━━━━━ Input for this task

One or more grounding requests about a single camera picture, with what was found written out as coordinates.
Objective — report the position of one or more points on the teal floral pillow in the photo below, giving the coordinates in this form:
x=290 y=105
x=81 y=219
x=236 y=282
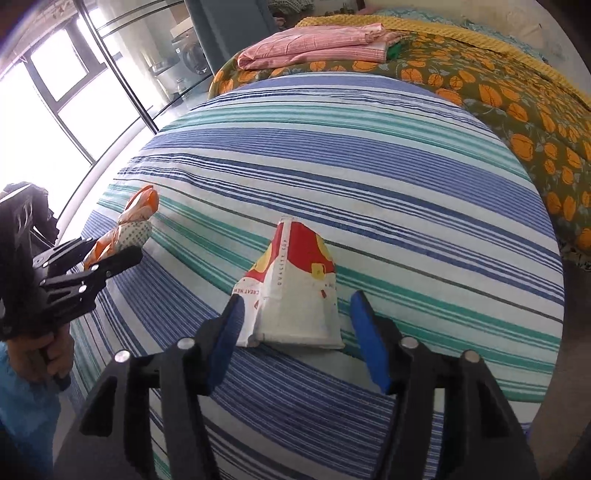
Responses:
x=406 y=13

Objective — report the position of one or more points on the small green cloth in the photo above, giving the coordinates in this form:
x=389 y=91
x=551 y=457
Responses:
x=394 y=50

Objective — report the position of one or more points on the pink folded bed sheet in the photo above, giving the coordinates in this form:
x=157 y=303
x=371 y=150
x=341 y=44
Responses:
x=314 y=46

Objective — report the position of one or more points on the orange patterned plastic bag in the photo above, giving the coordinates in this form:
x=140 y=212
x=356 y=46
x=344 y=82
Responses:
x=134 y=221

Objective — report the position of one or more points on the red yellow paper cup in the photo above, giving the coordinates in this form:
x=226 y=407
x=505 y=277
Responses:
x=295 y=300

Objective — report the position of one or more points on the person's left hand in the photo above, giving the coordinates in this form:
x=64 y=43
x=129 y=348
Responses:
x=41 y=357

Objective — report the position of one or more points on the washing machine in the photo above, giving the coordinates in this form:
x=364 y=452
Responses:
x=194 y=57

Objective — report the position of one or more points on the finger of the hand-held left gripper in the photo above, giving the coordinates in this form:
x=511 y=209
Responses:
x=122 y=261
x=69 y=251

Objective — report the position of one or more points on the black framed window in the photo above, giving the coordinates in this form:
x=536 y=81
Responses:
x=60 y=69

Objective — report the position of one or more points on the orange floral green duvet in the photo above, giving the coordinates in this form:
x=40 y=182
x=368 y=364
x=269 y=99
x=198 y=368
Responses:
x=508 y=106

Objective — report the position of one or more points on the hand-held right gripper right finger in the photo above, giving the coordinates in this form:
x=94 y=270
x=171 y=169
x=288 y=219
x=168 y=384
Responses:
x=369 y=341

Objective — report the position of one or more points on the black framed glass sliding door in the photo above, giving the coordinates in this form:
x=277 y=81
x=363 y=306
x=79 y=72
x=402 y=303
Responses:
x=129 y=60

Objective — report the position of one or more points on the yellow dotted blanket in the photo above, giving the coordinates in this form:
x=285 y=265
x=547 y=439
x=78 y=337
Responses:
x=461 y=34

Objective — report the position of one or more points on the blue green striped tablecloth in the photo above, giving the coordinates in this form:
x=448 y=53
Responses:
x=369 y=184

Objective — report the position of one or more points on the dark cloth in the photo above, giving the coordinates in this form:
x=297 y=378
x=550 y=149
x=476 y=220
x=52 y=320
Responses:
x=27 y=212

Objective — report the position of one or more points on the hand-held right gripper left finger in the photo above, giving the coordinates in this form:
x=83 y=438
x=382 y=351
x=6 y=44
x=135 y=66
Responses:
x=226 y=341

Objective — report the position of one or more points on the patterned bed skirt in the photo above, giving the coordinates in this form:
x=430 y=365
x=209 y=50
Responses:
x=577 y=257

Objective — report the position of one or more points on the blue grey curtain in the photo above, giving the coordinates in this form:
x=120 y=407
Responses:
x=221 y=32

━━━━━━━━━━

* What you should do
Exactly as written above, print every line of the data but not its pictures.

* Written answer
One or more grounding requests about a single camera picture, with what was found written out as coordinates.
Objective — report the position of one or more points on the teal floral pillow in the photo below, giving the coordinates in this form:
x=290 y=105
x=81 y=219
x=236 y=282
Responses:
x=406 y=13

Objective — report the position of one or more points on the small green cloth in the photo above, giving the coordinates in this form:
x=389 y=91
x=551 y=457
Responses:
x=394 y=50

Objective — report the position of one or more points on the pink folded bed sheet in the photo above, giving the coordinates in this form:
x=157 y=303
x=371 y=150
x=341 y=44
Responses:
x=314 y=46

Objective — report the position of one or more points on the orange patterned plastic bag in the photo above, giving the coordinates in this form:
x=140 y=212
x=356 y=46
x=344 y=82
Responses:
x=134 y=221

Objective — report the position of one or more points on the red yellow paper cup in the photo above, giving the coordinates in this form:
x=226 y=407
x=505 y=277
Responses:
x=295 y=300

Objective — report the position of one or more points on the person's left hand in the photo above, giving the coordinates in this form:
x=64 y=43
x=129 y=348
Responses:
x=41 y=357

Objective — report the position of one or more points on the washing machine in the photo above, giving the coordinates in this form:
x=364 y=452
Responses:
x=194 y=57

Objective — report the position of one or more points on the finger of the hand-held left gripper in the photo above, giving the coordinates in this form:
x=511 y=209
Responses:
x=122 y=261
x=69 y=251

Objective — report the position of one or more points on the black framed window in the photo above, giving the coordinates in this form:
x=536 y=81
Responses:
x=60 y=69

Objective — report the position of one or more points on the orange floral green duvet in the photo above, giving the coordinates in this form:
x=40 y=182
x=368 y=364
x=269 y=99
x=198 y=368
Responses:
x=508 y=106

Objective — report the position of one or more points on the hand-held right gripper right finger in the photo above, giving the coordinates in this form:
x=94 y=270
x=171 y=169
x=288 y=219
x=168 y=384
Responses:
x=369 y=341

Objective — report the position of one or more points on the black framed glass sliding door in the photo above, giving the coordinates in this form:
x=277 y=81
x=363 y=306
x=79 y=72
x=402 y=303
Responses:
x=129 y=60

Objective — report the position of one or more points on the yellow dotted blanket in the photo above, giving the coordinates in this form:
x=285 y=265
x=547 y=439
x=78 y=337
Responses:
x=461 y=34

Objective — report the position of one or more points on the blue green striped tablecloth in the photo above, giving the coordinates in this form:
x=448 y=53
Responses:
x=369 y=184

Objective — report the position of one or more points on the dark cloth in the photo above, giving the coordinates in this form:
x=297 y=378
x=550 y=149
x=476 y=220
x=52 y=320
Responses:
x=27 y=212

Objective — report the position of one or more points on the hand-held right gripper left finger in the photo above, giving the coordinates in this form:
x=83 y=438
x=382 y=351
x=6 y=44
x=135 y=66
Responses:
x=226 y=341

Objective — report the position of one or more points on the patterned bed skirt in the photo above, giving the coordinates in this form:
x=430 y=365
x=209 y=50
Responses:
x=577 y=257

Objective — report the position of one or more points on the blue grey curtain in the photo above, giving the coordinates in this form:
x=120 y=407
Responses:
x=221 y=32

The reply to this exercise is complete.